When I was finished, I went through the employee door and walked it out to her. Usually you just shout the order, and they come to get it. But she was an older woman who reminded me of Gloria, so I didn't mind being extra caring. Besides, it was my last day.

"Oh, thank you dear." She smiled, her rosy little cheeks lifting up to her eyes. I smiled back and returned to the kitchen after Matilda.

"Hey Ollie! I see your sleeping better!" She cheered and I chuckled. Not exactly...
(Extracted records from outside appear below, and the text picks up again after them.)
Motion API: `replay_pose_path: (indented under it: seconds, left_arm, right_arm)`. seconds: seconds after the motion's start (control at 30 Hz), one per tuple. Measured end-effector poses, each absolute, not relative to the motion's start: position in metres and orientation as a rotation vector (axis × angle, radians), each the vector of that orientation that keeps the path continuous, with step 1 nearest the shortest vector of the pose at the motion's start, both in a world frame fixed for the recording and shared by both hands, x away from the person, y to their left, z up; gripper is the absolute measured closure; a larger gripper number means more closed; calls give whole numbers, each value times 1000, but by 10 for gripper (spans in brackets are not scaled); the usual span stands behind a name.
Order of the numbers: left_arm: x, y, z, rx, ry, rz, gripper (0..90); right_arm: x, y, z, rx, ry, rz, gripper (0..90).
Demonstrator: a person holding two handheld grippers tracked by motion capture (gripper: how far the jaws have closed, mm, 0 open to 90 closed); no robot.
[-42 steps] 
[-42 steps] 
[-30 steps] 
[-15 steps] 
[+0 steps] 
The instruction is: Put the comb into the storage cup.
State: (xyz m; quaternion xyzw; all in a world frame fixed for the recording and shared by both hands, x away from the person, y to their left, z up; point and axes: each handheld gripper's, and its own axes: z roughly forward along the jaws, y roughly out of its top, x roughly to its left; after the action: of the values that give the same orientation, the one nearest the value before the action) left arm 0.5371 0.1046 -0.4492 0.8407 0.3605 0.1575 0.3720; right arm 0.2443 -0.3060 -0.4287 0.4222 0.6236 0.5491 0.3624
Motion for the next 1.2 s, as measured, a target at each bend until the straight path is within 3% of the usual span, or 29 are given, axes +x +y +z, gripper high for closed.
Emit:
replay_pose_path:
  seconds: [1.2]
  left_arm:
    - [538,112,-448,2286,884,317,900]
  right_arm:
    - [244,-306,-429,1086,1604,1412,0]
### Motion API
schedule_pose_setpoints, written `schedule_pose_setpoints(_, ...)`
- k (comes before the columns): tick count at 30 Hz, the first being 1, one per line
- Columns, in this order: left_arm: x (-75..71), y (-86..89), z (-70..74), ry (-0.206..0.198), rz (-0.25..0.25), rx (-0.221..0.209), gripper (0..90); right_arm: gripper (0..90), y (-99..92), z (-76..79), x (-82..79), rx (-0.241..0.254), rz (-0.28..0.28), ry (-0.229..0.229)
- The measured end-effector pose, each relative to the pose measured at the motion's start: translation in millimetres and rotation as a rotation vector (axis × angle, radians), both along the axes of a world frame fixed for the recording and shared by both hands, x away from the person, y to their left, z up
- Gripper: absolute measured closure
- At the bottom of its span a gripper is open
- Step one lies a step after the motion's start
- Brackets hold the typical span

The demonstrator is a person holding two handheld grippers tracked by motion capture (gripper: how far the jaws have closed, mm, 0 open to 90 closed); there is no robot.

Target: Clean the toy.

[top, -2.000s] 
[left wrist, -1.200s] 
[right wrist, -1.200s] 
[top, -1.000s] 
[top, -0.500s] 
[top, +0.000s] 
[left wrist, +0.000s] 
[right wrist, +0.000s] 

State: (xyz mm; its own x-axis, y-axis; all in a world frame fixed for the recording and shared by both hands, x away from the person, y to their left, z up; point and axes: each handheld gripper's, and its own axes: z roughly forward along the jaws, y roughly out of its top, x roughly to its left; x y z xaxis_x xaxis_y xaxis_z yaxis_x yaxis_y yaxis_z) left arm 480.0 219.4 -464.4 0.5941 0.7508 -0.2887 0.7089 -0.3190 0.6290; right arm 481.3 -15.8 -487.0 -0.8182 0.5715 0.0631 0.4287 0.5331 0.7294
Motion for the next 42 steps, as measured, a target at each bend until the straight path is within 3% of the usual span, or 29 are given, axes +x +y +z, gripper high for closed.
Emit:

"Yeah, much! You look really nice today." I complimented and she pretended to flip her hair.

"Of course I do!" She giggled and Mary scoffed.

"Look, when you two are done flirting over there, I need more cups and honey!" Mary shouted and Matilda held back a smile.

"Pfft as if! Sorry Ollie, but your like a brother to me..." She rested her hand on my arm with a teasing sympathetic look on her face.

I smiled. "Oh please, I already pull enough girls at concerts," And I took my turn pretending to flip my hair. Matilda rolled her eyes but chuckled anyway.

I headed to the storage, grabbing cups and a box of honey packets. I found myself with a dumb smile on my face.

I would miss these two...

As the day passed by and we got through the afternoon rush, many thoughts passed my mind.

Should I leave a note? Or was that too cliche?

No, its best just to leave in silence, then I won't cause anyone harm. Then they'll be guessing why, wondering if it was thier fault. Maybe I could write a note, all it would say is Robert. 19 years of dealing with abuse seemed like a good enough reason.

I sighed, I still felt numb. Even after being around these two today, though it did make me feel slightly better and in the moment, everything felt and seemed perfectly normal. But, I was still numb. No pain, no sorrow, no pity, no anxiety. Just plain old numbness, I didn't even feel that bad that I was leaving, though I know I should.

I thought about how many times I've had this talk with myself. I thought about the pills I swallowed, the alcohol I drank, the bridges I visited. It never went through, someone caught me, or I backed out. But, the other times, I did feel bad, I did feel pity and sorry.

This time, I felt nothing. That's how I knew, this was real.